Exactly as written, copy the lines of the data below from the first through the one containing "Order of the".
● ● ● ● ● ● ●
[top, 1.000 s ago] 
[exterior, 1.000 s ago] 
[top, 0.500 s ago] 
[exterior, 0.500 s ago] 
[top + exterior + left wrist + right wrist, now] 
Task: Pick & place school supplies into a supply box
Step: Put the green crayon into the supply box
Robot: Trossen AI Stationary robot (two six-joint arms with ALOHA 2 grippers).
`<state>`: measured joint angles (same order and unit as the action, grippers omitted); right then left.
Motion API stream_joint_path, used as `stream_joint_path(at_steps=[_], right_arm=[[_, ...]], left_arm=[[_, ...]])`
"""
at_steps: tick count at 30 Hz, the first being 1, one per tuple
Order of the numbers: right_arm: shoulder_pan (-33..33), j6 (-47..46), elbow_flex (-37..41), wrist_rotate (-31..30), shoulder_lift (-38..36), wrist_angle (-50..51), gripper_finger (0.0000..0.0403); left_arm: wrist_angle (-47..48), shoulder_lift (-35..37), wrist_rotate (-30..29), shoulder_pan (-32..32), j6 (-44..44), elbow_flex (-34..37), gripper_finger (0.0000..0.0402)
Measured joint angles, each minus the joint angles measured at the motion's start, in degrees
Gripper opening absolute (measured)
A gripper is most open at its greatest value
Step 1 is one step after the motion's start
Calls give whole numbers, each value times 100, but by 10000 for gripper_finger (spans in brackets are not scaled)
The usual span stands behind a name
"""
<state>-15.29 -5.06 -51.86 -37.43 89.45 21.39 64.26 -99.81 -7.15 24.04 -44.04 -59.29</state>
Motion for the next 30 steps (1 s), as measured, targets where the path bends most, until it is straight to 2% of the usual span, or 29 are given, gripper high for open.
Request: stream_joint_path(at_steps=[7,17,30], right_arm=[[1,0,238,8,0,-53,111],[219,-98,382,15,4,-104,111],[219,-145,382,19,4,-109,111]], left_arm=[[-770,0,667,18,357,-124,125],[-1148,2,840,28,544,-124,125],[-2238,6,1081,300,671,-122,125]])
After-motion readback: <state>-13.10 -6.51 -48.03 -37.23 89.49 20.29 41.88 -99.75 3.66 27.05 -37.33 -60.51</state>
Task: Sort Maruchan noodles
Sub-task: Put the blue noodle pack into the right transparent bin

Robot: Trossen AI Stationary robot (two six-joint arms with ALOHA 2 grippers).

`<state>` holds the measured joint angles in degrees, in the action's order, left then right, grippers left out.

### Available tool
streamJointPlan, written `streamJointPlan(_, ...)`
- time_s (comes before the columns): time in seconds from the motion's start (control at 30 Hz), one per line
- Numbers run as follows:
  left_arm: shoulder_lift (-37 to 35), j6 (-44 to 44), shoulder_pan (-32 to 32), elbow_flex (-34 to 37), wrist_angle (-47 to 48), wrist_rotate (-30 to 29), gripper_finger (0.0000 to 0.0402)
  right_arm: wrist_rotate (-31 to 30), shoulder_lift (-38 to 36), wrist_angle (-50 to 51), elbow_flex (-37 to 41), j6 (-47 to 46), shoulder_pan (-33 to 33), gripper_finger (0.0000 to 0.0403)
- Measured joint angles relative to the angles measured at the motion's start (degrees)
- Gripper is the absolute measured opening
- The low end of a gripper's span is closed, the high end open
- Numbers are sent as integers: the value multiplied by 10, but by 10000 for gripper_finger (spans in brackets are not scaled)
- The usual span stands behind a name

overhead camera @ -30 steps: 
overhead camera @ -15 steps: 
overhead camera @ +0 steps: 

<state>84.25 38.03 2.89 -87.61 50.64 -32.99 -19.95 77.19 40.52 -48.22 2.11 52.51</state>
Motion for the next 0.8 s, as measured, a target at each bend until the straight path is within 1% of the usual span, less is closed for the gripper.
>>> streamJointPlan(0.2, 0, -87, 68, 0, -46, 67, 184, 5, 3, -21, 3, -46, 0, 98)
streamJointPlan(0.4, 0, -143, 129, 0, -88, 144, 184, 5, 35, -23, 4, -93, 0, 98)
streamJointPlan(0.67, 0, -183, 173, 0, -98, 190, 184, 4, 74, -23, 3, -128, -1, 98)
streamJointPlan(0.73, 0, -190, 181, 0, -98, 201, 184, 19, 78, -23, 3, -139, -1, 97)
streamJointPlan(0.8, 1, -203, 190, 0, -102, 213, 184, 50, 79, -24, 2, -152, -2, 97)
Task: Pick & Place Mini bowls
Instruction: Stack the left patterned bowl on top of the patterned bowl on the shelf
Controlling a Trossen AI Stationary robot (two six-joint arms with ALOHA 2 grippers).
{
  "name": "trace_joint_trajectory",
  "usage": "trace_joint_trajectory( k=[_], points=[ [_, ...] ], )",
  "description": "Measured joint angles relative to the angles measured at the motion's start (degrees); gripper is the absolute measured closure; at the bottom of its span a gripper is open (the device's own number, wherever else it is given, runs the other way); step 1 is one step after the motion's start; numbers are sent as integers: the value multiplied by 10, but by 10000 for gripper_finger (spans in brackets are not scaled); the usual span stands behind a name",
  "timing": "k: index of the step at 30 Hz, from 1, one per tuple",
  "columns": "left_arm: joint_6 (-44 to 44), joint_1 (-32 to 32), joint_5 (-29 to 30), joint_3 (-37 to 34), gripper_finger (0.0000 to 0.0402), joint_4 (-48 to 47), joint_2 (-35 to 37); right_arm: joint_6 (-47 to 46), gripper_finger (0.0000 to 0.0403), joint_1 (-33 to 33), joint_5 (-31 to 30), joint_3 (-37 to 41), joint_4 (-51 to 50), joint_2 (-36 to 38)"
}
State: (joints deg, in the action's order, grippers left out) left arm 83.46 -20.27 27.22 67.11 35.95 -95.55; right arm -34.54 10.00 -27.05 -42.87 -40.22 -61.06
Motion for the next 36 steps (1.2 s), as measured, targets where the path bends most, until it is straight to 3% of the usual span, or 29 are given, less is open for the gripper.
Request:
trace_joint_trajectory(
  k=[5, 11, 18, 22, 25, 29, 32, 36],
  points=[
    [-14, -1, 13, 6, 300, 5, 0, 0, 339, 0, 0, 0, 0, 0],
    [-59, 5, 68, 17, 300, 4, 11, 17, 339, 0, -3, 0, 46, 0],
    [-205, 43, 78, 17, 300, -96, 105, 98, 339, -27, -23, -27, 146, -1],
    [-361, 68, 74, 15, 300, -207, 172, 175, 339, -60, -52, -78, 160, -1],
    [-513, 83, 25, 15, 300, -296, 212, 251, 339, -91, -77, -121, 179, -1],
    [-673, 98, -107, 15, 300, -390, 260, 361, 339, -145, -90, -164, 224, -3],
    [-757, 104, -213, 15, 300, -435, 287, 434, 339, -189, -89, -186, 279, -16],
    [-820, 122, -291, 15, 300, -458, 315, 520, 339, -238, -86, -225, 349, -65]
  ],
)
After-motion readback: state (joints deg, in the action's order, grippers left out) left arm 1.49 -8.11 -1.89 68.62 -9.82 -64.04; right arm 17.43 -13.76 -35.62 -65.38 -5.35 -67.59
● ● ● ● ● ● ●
### Response to the task:
[top, 1.000 s ago] 
[exterior, 1.000 s ago] 
[top, 0.500 s ago] 
[exterior, 0.500 s ago] 
[top + exterior + left wrist + right wrist, now] 
Task: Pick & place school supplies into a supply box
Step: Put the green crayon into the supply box
Robot: Trossen AI Stationary robot (two six-joint arms with ALOHA 2 grippers).
`<state>`: measured joint angles (same order and unit as the action, grippers omitted); right then left.
Motion API stream_joint_path, used as `stream_joint_path(at_steps=[_], right_arm=[[_, ...]], left_arm=[[_, ...]])`
"""
at_steps: tick count at 30 Hz, the first being 1, one per tuple
Order of the numbers: right_arm: shoulder_pan (-33..33), j6 (-47..46), elbow_flex (-37..41), wrist_rotate (-31..30), shoulder_lift (-38..36), wrist_angle (-50..51), gripper_finger (0.0000..0.0403); left_arm: wrist_angle (-47..48), shoulder_lift (-35..37), wrist_rotate (-30..29), shoulder_pan (-32..32), j6 (-44..44), elbow_flex (-34..37), gripper_finger (0.0000..0.0402)

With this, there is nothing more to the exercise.